=== Begin Enclosure ===
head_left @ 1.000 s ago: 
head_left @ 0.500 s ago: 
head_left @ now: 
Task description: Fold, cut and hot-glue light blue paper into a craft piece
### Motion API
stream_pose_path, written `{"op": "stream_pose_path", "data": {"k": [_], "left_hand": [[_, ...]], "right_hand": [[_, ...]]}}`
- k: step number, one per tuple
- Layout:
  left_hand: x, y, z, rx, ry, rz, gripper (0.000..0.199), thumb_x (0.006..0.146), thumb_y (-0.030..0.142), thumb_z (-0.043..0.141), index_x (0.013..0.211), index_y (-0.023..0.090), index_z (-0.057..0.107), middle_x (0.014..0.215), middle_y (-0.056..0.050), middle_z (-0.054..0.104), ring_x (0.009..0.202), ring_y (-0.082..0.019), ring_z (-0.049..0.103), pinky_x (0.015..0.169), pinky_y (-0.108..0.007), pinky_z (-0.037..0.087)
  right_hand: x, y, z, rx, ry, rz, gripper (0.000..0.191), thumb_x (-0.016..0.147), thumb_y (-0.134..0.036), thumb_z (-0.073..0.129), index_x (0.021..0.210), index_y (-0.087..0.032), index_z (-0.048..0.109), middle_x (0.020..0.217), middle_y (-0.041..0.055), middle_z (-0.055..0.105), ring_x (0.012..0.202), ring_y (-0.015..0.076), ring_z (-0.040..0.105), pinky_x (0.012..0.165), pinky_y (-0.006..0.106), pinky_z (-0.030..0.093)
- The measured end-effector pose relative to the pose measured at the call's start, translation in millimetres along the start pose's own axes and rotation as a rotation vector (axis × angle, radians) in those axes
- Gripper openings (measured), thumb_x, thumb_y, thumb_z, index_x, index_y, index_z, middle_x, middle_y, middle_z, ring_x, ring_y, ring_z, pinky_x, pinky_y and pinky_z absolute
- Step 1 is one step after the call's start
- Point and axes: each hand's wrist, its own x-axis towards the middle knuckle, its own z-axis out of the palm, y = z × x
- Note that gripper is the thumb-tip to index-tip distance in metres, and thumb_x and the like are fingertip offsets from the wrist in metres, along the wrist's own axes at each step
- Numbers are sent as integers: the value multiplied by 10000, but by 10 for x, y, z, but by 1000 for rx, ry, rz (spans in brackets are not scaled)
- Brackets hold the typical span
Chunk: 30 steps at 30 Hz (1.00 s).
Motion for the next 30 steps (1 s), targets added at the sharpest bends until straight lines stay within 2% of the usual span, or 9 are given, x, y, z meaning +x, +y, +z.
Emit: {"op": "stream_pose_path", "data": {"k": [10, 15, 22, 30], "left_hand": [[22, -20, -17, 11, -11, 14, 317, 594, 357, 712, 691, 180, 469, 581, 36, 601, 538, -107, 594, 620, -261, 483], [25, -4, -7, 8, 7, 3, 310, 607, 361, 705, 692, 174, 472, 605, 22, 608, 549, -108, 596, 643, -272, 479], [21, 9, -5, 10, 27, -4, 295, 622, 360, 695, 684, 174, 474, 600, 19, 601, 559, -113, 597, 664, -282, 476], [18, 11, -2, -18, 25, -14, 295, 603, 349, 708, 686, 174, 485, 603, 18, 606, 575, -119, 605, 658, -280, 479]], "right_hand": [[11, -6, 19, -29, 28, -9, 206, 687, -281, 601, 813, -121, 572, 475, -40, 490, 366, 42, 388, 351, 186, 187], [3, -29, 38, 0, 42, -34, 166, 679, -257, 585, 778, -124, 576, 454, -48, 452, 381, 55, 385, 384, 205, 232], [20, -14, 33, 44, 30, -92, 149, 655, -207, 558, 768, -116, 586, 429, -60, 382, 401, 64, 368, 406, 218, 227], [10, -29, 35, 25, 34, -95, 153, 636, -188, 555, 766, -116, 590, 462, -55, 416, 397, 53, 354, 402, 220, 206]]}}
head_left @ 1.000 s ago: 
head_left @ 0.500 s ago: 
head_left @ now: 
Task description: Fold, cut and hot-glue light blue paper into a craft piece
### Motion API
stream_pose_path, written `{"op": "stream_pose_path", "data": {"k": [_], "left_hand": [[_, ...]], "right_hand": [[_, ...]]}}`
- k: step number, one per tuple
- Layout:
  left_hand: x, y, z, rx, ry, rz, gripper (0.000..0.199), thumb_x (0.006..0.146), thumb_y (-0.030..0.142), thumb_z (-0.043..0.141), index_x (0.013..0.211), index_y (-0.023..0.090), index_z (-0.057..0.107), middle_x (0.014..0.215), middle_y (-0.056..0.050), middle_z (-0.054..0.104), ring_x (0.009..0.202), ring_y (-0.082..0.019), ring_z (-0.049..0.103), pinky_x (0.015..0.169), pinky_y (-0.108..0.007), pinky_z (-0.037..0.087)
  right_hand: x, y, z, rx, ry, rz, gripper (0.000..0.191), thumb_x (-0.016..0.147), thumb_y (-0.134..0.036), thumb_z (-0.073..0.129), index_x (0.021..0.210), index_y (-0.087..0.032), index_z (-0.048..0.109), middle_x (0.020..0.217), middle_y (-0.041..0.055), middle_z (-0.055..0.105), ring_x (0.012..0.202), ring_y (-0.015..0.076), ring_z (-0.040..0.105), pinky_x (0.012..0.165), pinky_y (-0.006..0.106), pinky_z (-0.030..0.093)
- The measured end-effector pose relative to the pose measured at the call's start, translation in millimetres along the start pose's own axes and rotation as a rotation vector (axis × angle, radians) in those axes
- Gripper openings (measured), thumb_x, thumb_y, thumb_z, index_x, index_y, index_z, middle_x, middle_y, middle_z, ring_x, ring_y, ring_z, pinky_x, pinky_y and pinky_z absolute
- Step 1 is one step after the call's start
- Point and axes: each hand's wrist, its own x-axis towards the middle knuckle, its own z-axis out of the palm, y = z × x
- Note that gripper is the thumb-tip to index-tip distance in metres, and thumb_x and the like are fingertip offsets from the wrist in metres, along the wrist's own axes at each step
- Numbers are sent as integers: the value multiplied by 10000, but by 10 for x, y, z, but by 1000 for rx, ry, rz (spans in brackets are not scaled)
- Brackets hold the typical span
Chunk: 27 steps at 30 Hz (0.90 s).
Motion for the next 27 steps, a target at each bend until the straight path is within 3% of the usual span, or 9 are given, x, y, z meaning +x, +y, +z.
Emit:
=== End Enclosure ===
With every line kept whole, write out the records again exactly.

head_left @ 1.000 s ago: 
head_left @ 0.500 s ago: 
head_left @ now: 
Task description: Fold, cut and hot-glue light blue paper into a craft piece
### Motion API
stream_pose_path, written `{"op": "stream_pose_path", "data": {"k": [_], "left_hand": [[_, ...]], "right_hand": [[_, ...]]}}`
- k: step number, one per tuple
- Layout:
  left_hand: x, y, z, rx, ry, rz, gripper (0.000..0.199), thumb_x (0.006..0.146), thumb_y (-0.030..0.142), thumb_z (-0.043..0.141), index_x (0.013..0.211), index_y (-0.023..0.090), index_z (-0.057..0.107), middle_x (0.014..0.215), middle_y (-0.056..0.050), middle_z (-0.054..0.104), ring_x (0.009..0.202), ring_y (-0.082..0.019), ring_z (-0.049..0.103), pinky_x (0.015..0.169), pinky_y (-0.108..0.007), pinky_z (-0.037..0.087)
  right_hand: x, y, z, rx, ry, rz, gripper (0.000..0.191), thumb_x (-0.016..0.147), thumb_y (-0.134..0.036), thumb_z (-0.073..0.129), index_x (0.021..0.210), index_y (-0.087..0.032), index_z (-0.048..0.109), middle_x (0.020..0.217), middle_y (-0.041..0.055), middle_z (-0.055..0.105), ring_x (0.012..0.202), ring_y (-0.015..0.076), ring_z (-0.040..0.105), pinky_x (0.012..0.165), pinky_y (-0.006..0.106), pinky_z (-0.030..0.093)
- The measured end-effector pose relative to the pose measured at the call's start, translation in millimetres along the start pose's own axes and rotation as a rotation vector (axis × angle, radians) in those axes
- Gripper openings (measured), thumb_x, thumb_y, thumb_z, index_x, index_y, index_z, middle_x, middle_y, middle_z, ring_x, ring_y, ring_z, pinky_x, pinky_y and pinky_z absolute
- Step 1 is one step after the call's start
- Point and axes: each hand's wrist, its own x-axis towards the middle knuckle, its own z-axis out of the palm, y = z × x
- Note that gripper is the thumb-tip to index-tip distance in metres, and thumb_x and the like are fingertip offsets from the wrist in metres, along the wrist's own axes at each step
- Numbers are sent as integers: the value multiplied by 10000, but by 10 for x, y, z, but by 1000 for rx, ry, rz (spans in brackets are not scaled)
- Brackets hold the typical span
Chunk: 30 steps at 30 Hz (1.00 s).
Motion for the next 30 steps (1 s), targets added at the sharpest bends until straight lines stay within 2% of the usual span, or 9 are given, x, y, z meaning +x, +y, +z.
Emit: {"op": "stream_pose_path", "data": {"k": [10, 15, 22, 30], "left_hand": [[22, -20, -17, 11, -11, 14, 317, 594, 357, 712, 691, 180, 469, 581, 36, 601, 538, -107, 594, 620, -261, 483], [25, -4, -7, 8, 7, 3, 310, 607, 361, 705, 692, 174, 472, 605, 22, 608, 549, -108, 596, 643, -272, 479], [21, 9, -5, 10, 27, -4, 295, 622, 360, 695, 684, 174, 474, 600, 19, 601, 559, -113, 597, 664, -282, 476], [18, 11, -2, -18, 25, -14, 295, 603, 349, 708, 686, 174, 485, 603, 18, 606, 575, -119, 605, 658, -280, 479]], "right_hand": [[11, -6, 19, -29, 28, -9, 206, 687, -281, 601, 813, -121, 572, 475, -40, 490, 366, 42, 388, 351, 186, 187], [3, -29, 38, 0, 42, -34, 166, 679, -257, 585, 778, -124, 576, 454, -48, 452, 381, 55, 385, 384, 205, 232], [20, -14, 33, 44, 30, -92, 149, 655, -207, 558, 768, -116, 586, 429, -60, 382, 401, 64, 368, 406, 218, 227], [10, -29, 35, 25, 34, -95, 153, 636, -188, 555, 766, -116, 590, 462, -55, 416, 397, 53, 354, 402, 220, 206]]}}
head_left @ 1.000 s ago: 
head_left @ 0.500 s ago: 
head_left @ now: 
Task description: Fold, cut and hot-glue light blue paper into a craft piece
### Motion API
stream_pose_path, written `{"op": "stream_pose_path", "data": {"k": [_], "left_hand": [[_, ...]], "right_hand": [[_, ...]]}}`
- k: step number, one per tuple
- Layout:
  left_hand: x, y, z, rx, ry, rz, gripper (0.000..0.199), thumb_x (0.006..0.146), thumb_y (-0.030..0.142), thumb_z (-0.043..0.141), index_x (0.013..0.211), index_y (-0.023..0.090), index_z (-0.057..0.107), middle_x (0.014..0.215), middle_y (-0.056..0.050), middle_z (-0.054..0.104), ring_x (0.009..0.202), ring_y (-0.082..0.019), ring_z (-0.049..0.103), pinky_x (0.015..0.169), pinky_y (-0.108..0.007), pinky_z (-0.037..0.087)
  right_hand: x, y, z, rx, ry, rz, gripper (0.000..0.191), thumb_x (-0.016..0.147), thumb_y (-0.134..0.036), thumb_z (-0.073..0.129), index_x (0.021..0.210), index_y (-0.087..0.032), index_z (-0.048..0.109), middle_x (0.020..0.217), middle_y (-0.041..0.055), middle_z (-0.055..0.105), ring_x (0.012..0.202), ring_y (-0.015..0.076), ring_z (-0.040..0.105), pinky_x (0.012..0.165), pinky_y (-0.006..0.106), pinky_z (-0.030..0.093)
- The measured end-effector pose relative to the pose measured at the call's start, translation in millimetres along the start pose's own axes and rotation as a rotation vector (axis × angle, radians) in those axes
- Gripper openings (measured), thumb_x, thumb_y, thumb_z, index_x, index_y, index_z, middle_x, middle_y, middle_z, ring_x, ring_y, ring_z, pinky_x, pinky_y and pinky_z absolute
- Step 1 is one step after the call's start
- Point and axes: each hand's wrist, its own x-axis towards the middle knuckle, its own z-axis out of the palm, y = z × x
- Note that gripper is the thumb-tip to index-tip distance in metres, and thumb_x and the like are fingertip offsets from the wrist in metres, along the wrist's own axes at each step
- Numbers are sent as integers: the value multiplied by 10000, but by 10 for x, y, z, but by 1000 for rx, ry, rz (spans in brackets are not scaled)
- Brackets hold the typical span
Chunk: 27 steps at 30 Hz (0.90 s).
Motion for the next 27 steps, a target at each bend until the straight path is within 3% of the usual span, or 9 are given, x, y, z meaning +x, +y, +z.
Emit:

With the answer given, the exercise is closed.